Lopez fears these attacks will be ramped up as Russia is becoming increasingly desperate both with sanctions a crumbling economy and and army who are facing fierce resistance by the Ukraine’s.
“You can increase the strength of those sanctions day by day, and we absolutely should, but it’s still unclear as to when they start really working, and there will be a degree of pain that comes with them,” Lopez told Metro.co.uk.
“The risks are absolutely huge. I genuinely think that organisations, not just in the Ukraine but also in this country, need to prepare for an attack.
“Regardless of how this plays out, the intensity, number and harshness of our sanctions is going to increase.
“Just as those sanctions are ready to be released, Russian sponsored cyber attacks have been developed for the last few months.
“There’s no doubt an inventory of prepared malware that can be deployed to exploit weaknesses. And they are going to be deployed on the countries that lead the charge in sanctions.
“It’s not like the cyber bad actors are waiting to come up with this – they have a stockpile of malware that can be deployed whenever they want.
“They will be monitoring weaknesses and specific threat vectors over the past weeks, months and years, and will be ready to exploit them, there’s absolutely no doubt about that.”

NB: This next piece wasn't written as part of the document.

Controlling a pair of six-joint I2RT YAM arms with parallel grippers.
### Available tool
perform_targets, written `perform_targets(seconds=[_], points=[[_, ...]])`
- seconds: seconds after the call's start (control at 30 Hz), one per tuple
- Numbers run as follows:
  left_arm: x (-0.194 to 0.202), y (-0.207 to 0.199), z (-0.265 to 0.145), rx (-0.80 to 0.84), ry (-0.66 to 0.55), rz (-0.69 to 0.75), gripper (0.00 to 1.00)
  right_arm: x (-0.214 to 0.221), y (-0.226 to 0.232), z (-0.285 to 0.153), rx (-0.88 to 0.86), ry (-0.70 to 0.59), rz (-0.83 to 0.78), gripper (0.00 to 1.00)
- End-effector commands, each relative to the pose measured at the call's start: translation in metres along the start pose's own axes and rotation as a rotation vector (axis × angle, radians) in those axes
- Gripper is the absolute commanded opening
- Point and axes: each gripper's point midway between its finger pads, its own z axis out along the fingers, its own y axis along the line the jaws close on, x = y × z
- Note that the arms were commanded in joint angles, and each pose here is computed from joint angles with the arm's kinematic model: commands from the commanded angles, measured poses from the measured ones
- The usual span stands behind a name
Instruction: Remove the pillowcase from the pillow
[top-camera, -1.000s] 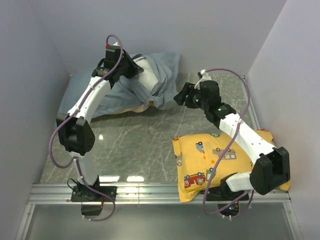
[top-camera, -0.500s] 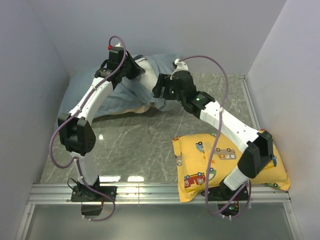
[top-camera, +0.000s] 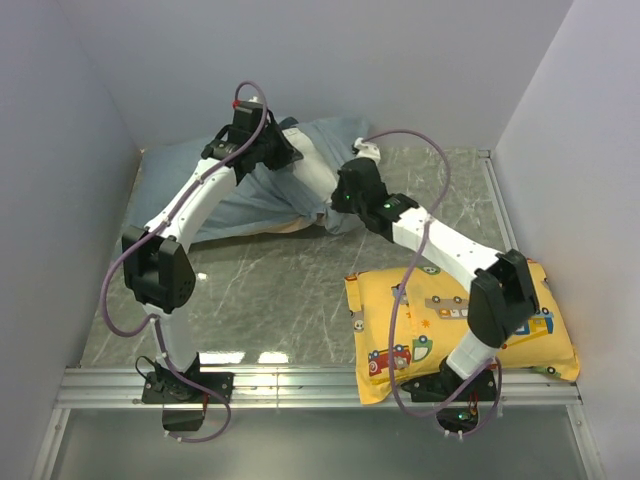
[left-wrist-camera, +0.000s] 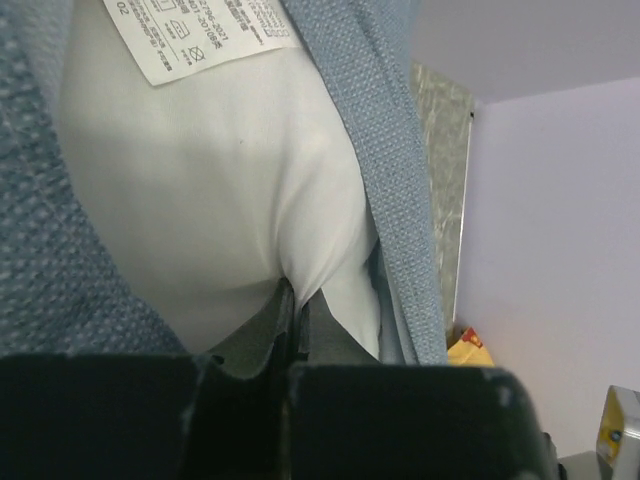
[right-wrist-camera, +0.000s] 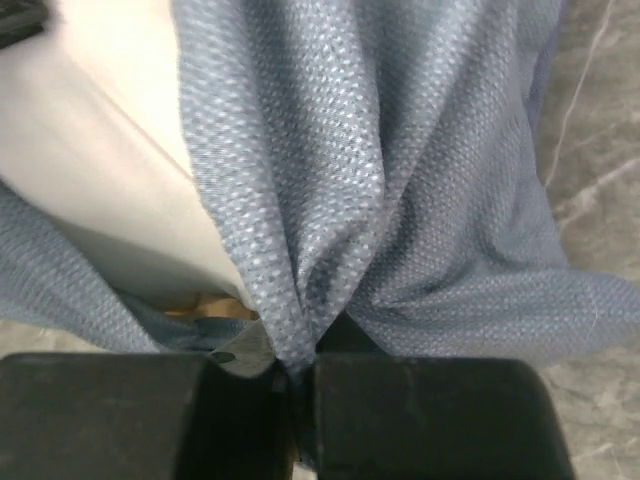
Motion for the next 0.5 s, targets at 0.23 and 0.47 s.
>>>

“We have to be prepared for the fact that this is now a zero-day vulnerability nightmare that everybody has to be ready for,” Lopez added.
“Digital capabilities that we’re so used to in our day-to-day lives can be brought to their knees very quickly.
“It can have a big impact on the services that we just take for granted every day.
“I think it’s important to realise that more sanctions mean greater threats when it comes to malicious code coming our way and we need to expect and prepare for an attack.
“Everything comes at a cost, but it has to be done. We’re talking about the right to self determination, we’re talking about sovereignty.
“We have to defend this.”
Western allies have been warned to “be prepared for the pain,” both from the economic fallout from cutting off Russia’s economy, and retaliatory cyber attacks.